> _DATASET CONTENT_:
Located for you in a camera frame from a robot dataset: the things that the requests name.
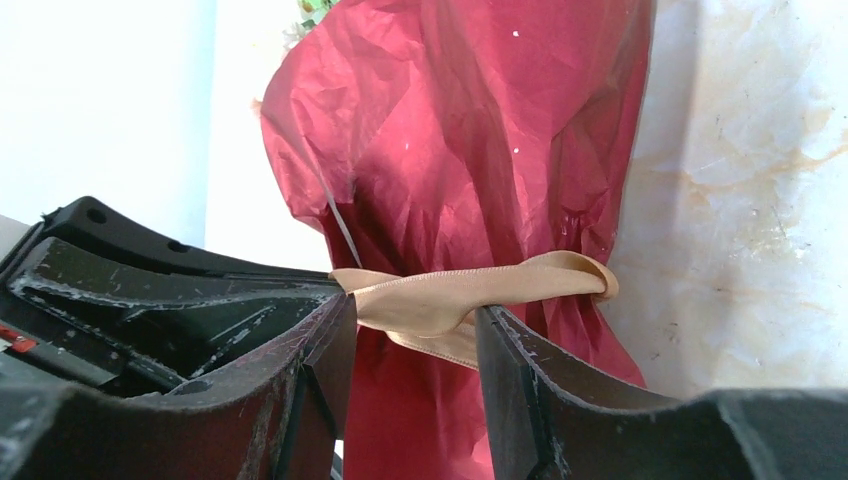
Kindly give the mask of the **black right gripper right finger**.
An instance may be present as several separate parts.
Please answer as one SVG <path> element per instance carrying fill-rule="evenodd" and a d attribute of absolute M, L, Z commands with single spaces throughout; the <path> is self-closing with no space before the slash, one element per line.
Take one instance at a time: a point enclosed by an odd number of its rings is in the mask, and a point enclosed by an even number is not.
<path fill-rule="evenodd" d="M 843 479 L 847 394 L 720 389 L 678 400 L 609 376 L 502 307 L 476 313 L 499 479 Z"/>

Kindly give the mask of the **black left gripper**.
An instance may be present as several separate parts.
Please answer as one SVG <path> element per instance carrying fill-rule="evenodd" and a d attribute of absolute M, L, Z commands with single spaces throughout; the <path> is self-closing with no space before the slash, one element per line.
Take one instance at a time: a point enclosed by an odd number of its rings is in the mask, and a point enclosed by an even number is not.
<path fill-rule="evenodd" d="M 107 394 L 169 392 L 285 333 L 338 285 L 183 244 L 91 196 L 1 259 L 11 356 Z"/>

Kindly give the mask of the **beige satin ribbon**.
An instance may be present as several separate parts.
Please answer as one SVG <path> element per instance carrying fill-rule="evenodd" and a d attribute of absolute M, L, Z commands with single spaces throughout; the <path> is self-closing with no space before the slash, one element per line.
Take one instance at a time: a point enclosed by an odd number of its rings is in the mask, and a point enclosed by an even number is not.
<path fill-rule="evenodd" d="M 600 262 L 566 250 L 509 266 L 407 277 L 355 268 L 329 278 L 354 297 L 357 322 L 407 349 L 477 370 L 474 313 L 575 295 L 615 297 L 619 283 Z"/>

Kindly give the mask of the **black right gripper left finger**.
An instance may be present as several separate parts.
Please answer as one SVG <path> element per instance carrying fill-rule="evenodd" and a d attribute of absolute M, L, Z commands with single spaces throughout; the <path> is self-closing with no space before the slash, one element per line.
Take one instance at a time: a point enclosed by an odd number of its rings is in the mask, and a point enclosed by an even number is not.
<path fill-rule="evenodd" d="M 292 329 L 160 395 L 1 387 L 5 479 L 337 479 L 355 350 L 337 295 Z"/>

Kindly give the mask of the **red paper bouquet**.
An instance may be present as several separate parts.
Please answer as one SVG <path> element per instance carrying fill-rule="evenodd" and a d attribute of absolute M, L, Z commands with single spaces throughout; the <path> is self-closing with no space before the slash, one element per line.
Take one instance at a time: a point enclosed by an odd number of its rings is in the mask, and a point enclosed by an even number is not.
<path fill-rule="evenodd" d="M 609 259 L 650 1 L 342 1 L 263 95 L 292 216 L 337 268 Z"/>

> _WORK TO COMPLETE_: Omit the pictures and reproduce the listing exactly.

> _OUTPUT OF THE EXERCISE_:
Located for you in a camera frame from a robot dataset: the things that the requests name.
Kindly give the mask of the **black right gripper right finger**.
An instance may be present as several separate parts.
Please answer as one SVG <path> element per instance carrying fill-rule="evenodd" and a d attribute of absolute M, L, Z commands with single spaces throughout; the <path> is self-closing with no space before the slash, one element per line.
Take one instance at a time: a point enclosed by an odd number of its rings is in the mask, and a point enclosed by an even number is not.
<path fill-rule="evenodd" d="M 843 479 L 847 394 L 720 389 L 678 400 L 609 376 L 502 307 L 476 313 L 499 479 Z"/>

Kindly give the mask of the **black left gripper**.
An instance may be present as several separate parts.
Please answer as one SVG <path> element per instance carrying fill-rule="evenodd" and a d attribute of absolute M, L, Z commands with single spaces throughout; the <path> is self-closing with no space before the slash, one element per line.
Take one instance at a time: a point enclosed by an odd number of its rings is in the mask, and a point enclosed by an even number is not.
<path fill-rule="evenodd" d="M 107 394 L 169 392 L 285 333 L 338 285 L 183 244 L 91 196 L 1 259 L 11 356 Z"/>

Kindly give the mask of the **beige satin ribbon**.
An instance may be present as several separate parts.
Please answer as one SVG <path> element per instance carrying fill-rule="evenodd" and a d attribute of absolute M, L, Z commands with single spaces throughout; the <path> is self-closing with no space before the slash, one element per line.
Take one instance at a time: a point enclosed by an odd number of its rings is in the mask, and a point enclosed by an even number is not.
<path fill-rule="evenodd" d="M 600 262 L 566 250 L 509 266 L 407 277 L 355 268 L 329 278 L 354 297 L 357 322 L 407 349 L 477 370 L 474 313 L 575 295 L 615 297 L 619 283 Z"/>

Kindly give the mask of the **black right gripper left finger**.
An instance may be present as several separate parts.
Please answer as one SVG <path> element per instance carrying fill-rule="evenodd" and a d attribute of absolute M, L, Z commands with single spaces throughout; the <path> is self-closing with no space before the slash, one element per line.
Take one instance at a time: a point enclosed by an odd number of its rings is in the mask, and a point enclosed by an even number is not.
<path fill-rule="evenodd" d="M 292 329 L 160 395 L 1 387 L 5 479 L 337 479 L 355 350 L 337 295 Z"/>

Kindly give the mask of the **red paper bouquet**.
An instance may be present as several separate parts.
Please answer as one SVG <path> element per instance carrying fill-rule="evenodd" and a d attribute of absolute M, L, Z commands with single spaces throughout; the <path> is self-closing with no space before the slash, one element per line.
Take one instance at a time: a point enclosed by an odd number of its rings is in the mask, and a point enclosed by an even number is not.
<path fill-rule="evenodd" d="M 609 259 L 650 1 L 342 1 L 263 95 L 292 216 L 337 268 Z"/>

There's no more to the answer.